§ Problem:
Retype every line from the start of the data down to and including the line with "fire extinguisher at". Skip the pictures.

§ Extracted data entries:
────────────────────

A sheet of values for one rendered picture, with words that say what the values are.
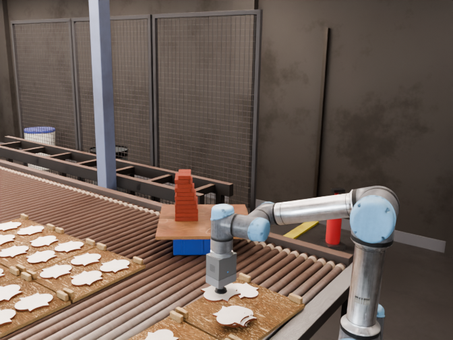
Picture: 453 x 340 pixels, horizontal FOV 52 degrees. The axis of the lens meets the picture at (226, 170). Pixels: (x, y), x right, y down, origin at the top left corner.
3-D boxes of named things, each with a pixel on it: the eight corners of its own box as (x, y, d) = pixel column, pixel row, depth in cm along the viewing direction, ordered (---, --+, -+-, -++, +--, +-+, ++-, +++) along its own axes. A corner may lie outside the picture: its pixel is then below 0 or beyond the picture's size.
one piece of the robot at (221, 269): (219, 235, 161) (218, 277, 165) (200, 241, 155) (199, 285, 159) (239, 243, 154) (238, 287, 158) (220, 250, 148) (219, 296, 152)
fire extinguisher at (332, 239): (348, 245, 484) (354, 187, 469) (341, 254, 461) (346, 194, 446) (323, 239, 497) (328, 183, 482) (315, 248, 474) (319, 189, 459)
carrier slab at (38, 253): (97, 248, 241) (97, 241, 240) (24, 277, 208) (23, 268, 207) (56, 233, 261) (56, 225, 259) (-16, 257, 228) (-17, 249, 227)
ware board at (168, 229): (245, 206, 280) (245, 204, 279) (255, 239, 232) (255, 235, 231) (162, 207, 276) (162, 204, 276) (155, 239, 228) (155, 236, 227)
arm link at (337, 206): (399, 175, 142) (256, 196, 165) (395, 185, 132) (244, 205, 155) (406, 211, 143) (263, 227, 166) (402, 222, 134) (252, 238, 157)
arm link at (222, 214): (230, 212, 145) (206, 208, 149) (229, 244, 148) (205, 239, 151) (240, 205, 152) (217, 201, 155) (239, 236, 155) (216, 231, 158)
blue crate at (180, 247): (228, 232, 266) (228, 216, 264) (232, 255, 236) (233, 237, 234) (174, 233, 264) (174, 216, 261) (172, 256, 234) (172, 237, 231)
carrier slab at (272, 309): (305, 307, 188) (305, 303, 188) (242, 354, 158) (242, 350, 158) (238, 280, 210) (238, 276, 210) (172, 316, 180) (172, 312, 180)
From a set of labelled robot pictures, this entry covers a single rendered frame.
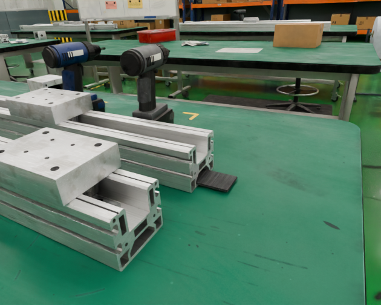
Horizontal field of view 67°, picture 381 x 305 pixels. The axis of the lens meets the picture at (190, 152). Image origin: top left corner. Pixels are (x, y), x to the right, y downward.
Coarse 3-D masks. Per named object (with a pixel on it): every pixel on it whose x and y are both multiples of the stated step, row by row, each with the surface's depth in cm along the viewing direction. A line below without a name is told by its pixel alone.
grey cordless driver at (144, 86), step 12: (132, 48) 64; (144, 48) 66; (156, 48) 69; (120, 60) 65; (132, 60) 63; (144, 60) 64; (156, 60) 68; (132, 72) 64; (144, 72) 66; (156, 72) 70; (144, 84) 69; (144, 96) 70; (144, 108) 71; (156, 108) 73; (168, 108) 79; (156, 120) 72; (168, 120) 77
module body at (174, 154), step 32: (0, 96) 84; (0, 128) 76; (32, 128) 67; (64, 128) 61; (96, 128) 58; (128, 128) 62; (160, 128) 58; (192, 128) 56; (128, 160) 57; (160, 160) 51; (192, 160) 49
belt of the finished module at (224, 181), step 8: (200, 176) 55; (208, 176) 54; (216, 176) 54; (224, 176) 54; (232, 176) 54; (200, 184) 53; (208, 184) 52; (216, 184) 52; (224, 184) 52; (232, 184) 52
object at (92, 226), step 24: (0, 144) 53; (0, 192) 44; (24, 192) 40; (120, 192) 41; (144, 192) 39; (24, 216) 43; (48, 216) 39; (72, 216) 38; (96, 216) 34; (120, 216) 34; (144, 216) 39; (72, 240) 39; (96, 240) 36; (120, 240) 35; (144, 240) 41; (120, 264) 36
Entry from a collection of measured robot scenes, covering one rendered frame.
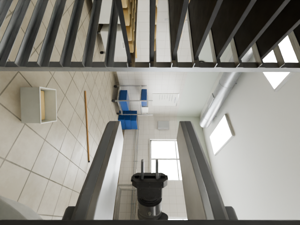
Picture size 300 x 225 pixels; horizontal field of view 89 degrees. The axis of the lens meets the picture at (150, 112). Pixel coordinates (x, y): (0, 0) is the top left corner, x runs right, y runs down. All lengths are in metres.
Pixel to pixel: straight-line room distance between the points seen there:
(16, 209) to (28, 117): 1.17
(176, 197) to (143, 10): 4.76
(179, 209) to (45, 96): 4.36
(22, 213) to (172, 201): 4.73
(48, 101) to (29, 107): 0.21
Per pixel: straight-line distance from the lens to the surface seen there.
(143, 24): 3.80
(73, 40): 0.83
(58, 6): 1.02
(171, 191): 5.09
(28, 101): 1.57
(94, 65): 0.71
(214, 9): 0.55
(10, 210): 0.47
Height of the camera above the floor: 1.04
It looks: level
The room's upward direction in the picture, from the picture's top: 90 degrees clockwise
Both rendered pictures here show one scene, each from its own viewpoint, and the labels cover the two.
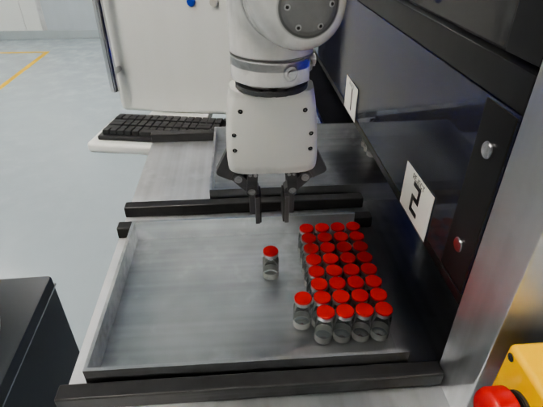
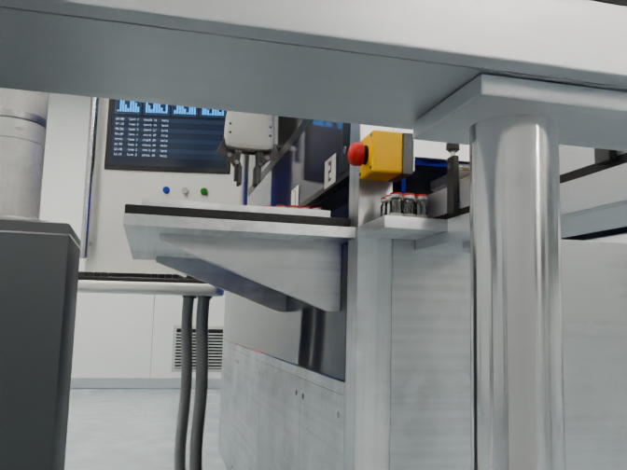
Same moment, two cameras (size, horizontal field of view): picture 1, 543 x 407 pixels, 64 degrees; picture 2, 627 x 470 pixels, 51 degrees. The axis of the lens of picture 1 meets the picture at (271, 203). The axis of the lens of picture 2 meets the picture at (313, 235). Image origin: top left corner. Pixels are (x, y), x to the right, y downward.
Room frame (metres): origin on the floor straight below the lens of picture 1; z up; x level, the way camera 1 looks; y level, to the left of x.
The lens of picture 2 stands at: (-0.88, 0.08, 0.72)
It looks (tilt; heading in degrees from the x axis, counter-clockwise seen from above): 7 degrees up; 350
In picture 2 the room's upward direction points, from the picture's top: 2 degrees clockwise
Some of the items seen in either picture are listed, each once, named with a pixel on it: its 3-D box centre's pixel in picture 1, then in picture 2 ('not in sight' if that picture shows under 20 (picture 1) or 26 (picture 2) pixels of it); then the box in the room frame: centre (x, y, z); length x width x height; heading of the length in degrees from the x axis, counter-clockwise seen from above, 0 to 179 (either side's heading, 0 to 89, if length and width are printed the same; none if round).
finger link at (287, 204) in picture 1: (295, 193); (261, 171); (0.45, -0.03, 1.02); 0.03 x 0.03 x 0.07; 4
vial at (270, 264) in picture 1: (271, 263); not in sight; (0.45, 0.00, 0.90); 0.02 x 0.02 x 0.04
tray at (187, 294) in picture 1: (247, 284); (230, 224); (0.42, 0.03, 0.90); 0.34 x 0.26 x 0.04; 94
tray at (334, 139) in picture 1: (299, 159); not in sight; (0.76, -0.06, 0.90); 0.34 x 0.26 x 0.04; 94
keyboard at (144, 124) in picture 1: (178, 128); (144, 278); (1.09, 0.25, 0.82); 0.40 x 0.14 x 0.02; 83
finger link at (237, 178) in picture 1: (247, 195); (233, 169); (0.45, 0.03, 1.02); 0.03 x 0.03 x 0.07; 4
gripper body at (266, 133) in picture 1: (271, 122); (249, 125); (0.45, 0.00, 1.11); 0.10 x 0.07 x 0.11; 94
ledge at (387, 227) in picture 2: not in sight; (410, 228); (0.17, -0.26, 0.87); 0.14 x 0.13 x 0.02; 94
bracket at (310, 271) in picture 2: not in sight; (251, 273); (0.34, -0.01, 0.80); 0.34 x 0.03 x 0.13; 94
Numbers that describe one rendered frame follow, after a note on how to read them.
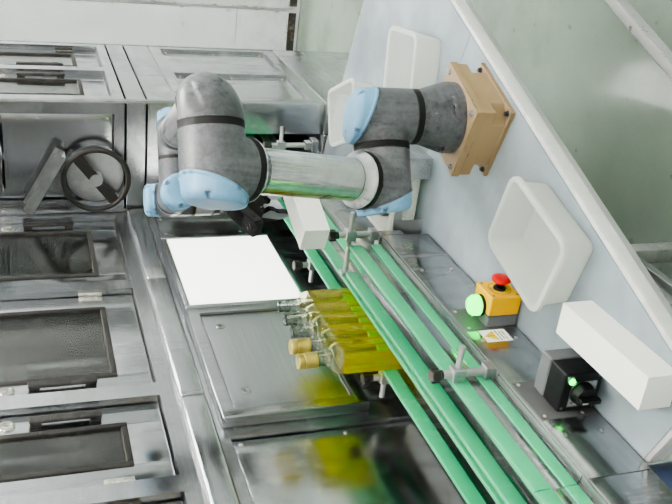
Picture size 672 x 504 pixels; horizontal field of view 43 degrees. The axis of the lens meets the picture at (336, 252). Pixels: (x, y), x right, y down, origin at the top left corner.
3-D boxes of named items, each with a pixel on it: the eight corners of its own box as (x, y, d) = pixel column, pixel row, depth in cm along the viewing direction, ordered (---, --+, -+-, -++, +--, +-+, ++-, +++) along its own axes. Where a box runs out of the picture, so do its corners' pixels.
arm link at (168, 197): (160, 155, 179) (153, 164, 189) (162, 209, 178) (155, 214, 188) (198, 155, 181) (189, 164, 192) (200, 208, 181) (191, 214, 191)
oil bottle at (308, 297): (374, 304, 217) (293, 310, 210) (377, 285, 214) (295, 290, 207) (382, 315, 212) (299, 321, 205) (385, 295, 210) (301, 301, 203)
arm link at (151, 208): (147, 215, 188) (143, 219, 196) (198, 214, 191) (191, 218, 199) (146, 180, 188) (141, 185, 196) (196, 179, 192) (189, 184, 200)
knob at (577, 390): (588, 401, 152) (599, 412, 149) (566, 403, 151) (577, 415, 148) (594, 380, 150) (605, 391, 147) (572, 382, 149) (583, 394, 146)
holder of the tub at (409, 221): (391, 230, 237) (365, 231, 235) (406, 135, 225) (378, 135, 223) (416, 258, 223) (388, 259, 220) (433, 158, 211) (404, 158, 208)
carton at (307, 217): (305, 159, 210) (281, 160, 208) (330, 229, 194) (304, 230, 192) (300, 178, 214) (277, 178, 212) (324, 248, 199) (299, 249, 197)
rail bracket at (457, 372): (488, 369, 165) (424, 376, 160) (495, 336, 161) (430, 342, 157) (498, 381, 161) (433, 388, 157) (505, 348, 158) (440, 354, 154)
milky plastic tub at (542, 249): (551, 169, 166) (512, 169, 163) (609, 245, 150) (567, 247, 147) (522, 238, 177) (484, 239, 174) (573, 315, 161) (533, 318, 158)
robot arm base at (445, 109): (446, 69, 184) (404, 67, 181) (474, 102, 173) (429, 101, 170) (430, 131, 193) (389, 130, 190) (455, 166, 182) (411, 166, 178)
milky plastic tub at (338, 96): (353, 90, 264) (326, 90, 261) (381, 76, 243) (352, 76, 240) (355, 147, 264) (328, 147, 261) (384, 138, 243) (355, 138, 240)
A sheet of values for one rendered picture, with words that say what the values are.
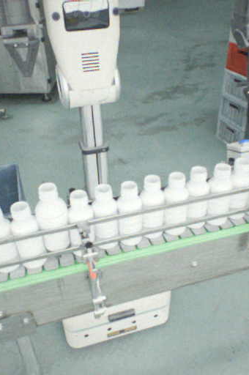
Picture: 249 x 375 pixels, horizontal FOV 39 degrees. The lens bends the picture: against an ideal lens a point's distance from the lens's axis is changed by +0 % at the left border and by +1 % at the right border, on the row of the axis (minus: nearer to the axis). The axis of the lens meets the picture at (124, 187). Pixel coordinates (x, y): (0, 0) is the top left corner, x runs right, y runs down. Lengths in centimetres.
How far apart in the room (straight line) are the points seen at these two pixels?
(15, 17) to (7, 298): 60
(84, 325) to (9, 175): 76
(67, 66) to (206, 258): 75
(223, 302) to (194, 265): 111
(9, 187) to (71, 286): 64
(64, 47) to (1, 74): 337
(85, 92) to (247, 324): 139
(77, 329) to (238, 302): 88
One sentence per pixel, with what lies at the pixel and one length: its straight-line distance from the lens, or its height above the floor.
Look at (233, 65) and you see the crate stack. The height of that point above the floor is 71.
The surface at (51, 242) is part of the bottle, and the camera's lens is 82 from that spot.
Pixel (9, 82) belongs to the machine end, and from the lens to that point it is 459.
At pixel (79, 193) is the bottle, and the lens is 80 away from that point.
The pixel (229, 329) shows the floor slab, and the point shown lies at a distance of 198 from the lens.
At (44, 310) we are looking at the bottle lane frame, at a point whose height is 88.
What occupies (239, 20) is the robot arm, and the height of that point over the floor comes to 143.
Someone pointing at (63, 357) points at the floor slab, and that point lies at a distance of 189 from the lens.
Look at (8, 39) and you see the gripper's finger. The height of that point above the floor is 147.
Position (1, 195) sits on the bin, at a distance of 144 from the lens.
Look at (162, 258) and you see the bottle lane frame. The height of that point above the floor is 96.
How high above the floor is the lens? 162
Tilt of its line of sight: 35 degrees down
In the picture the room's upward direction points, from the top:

────────────────────

§ Answer for the task:
A sheet of values for one rendered picture, with words that say what the values are.
Picture: 453 x 340 pixels, horizontal FOV 52 degrees. The axis of the lens meets the picture at (226, 170). Pixels: (x, y), x right, y down, origin at the top left corner.
3-D boxes of named things, each with a pixel on it: the eight corners of its own box as (x, y, d) = pixel column, pixel row, depth in cm along the viewing direction, ordered (---, --+, -+-, -++, +--, +-+, ++-, +++) along its own axes. A corner may lie outside the picture: its pixel is then below 0 or beyond the picture's size.
one piece of the robot at (221, 269): (219, 235, 161) (218, 277, 165) (200, 241, 155) (199, 285, 159) (239, 243, 154) (238, 287, 158) (220, 250, 148) (219, 296, 152)
fire extinguisher at (332, 239): (348, 245, 484) (354, 187, 469) (341, 254, 461) (346, 194, 446) (323, 239, 497) (328, 183, 482) (315, 248, 474) (319, 189, 459)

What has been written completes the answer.